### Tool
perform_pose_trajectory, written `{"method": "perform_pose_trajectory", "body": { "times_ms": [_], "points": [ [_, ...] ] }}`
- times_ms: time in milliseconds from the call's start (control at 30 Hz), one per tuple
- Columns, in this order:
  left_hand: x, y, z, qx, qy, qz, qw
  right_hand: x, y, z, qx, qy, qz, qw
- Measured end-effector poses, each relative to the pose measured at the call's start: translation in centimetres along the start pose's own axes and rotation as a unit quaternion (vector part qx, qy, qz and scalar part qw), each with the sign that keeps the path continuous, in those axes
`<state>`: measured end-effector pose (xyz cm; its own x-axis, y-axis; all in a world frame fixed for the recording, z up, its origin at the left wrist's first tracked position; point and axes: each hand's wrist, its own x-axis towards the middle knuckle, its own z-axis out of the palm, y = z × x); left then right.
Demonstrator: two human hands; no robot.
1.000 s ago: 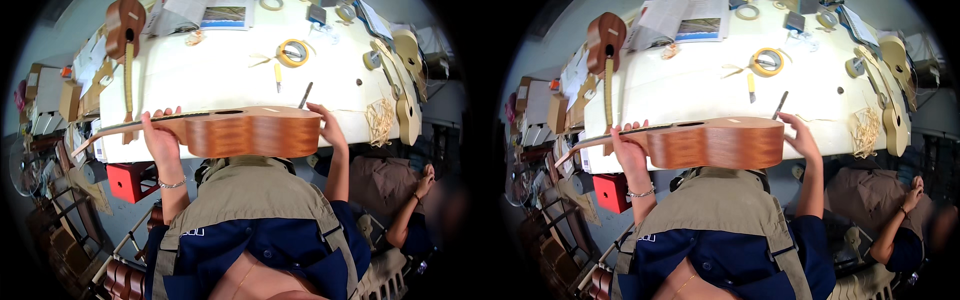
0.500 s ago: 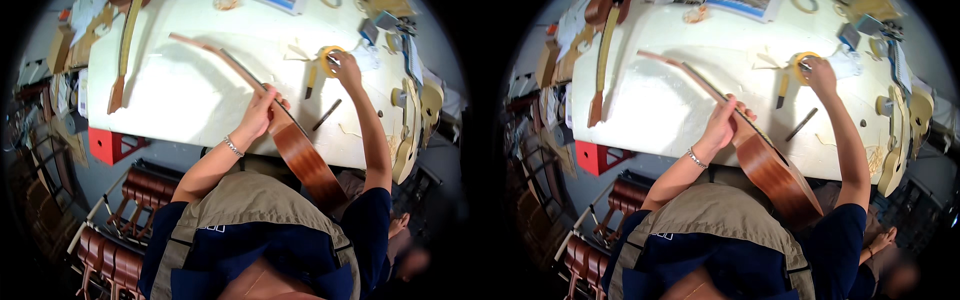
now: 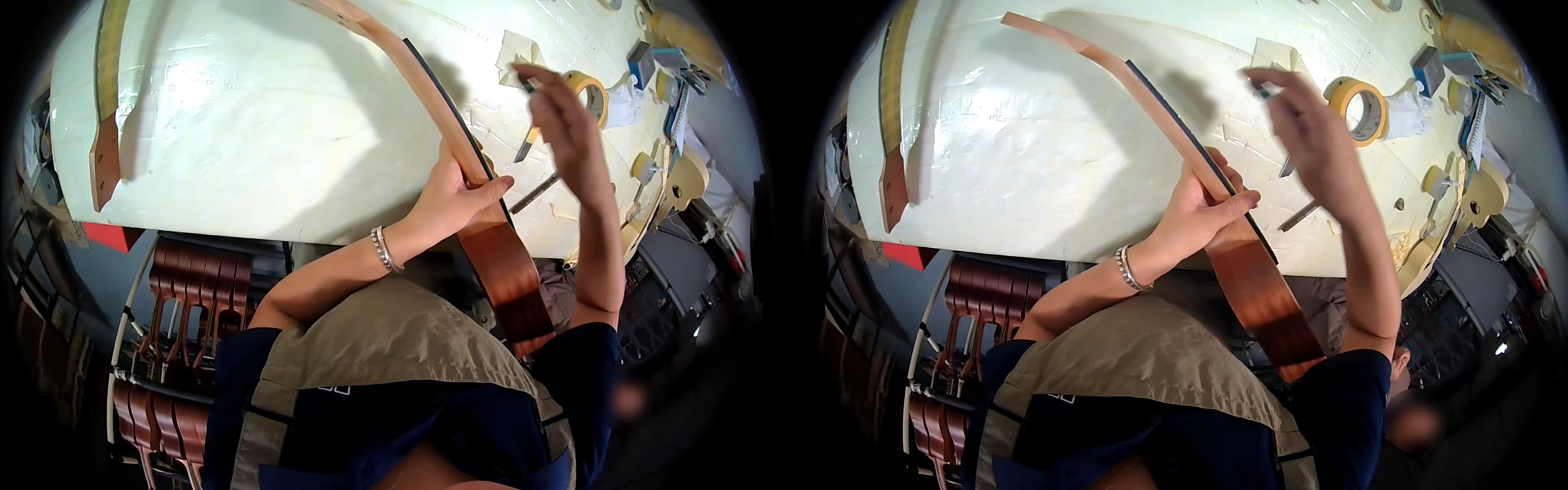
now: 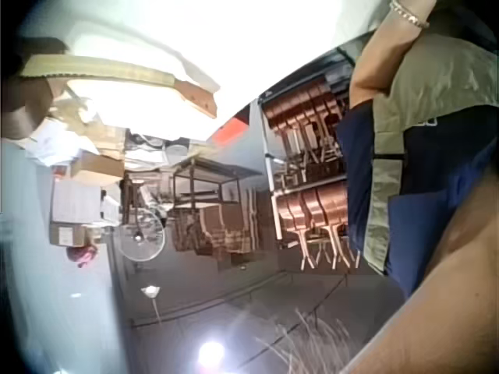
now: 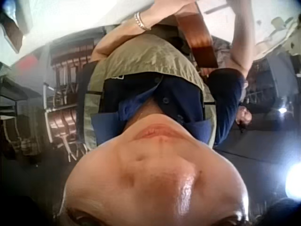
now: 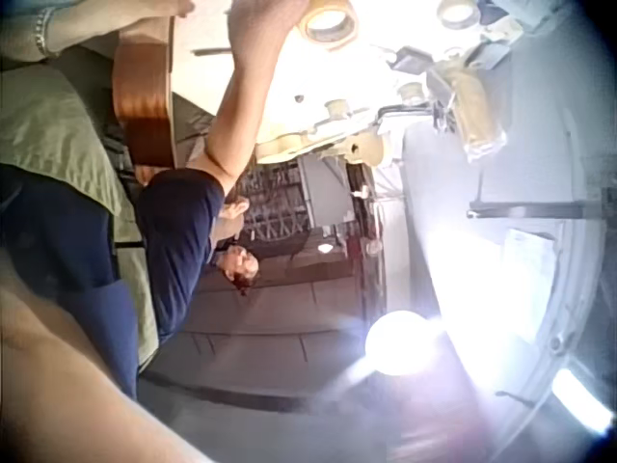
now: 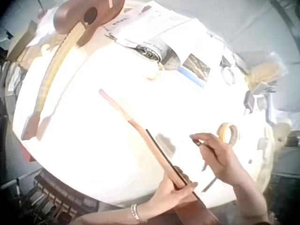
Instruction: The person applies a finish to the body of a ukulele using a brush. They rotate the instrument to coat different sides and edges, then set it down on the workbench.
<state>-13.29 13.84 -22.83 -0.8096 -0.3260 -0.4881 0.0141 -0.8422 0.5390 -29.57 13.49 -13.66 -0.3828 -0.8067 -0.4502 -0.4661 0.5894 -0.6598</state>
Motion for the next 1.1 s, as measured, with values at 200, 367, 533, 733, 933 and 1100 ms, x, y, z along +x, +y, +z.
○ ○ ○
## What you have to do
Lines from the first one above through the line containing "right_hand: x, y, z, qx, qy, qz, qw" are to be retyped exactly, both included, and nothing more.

## Solution below
### Tool
perform_pose_trajectory, written `{"method": "perform_pose_trajectory", "body": { "times_ms": [_], "points": [ [_, ...] ] }}`
- times_ms: time in milliseconds from the call's start (control at 30 Hz), one per tuple
- Columns, in this order:
  left_hand: x, y, z, qx, qy, qz, qw
  right_hand: x, y, z, qx, qy, qz, qw

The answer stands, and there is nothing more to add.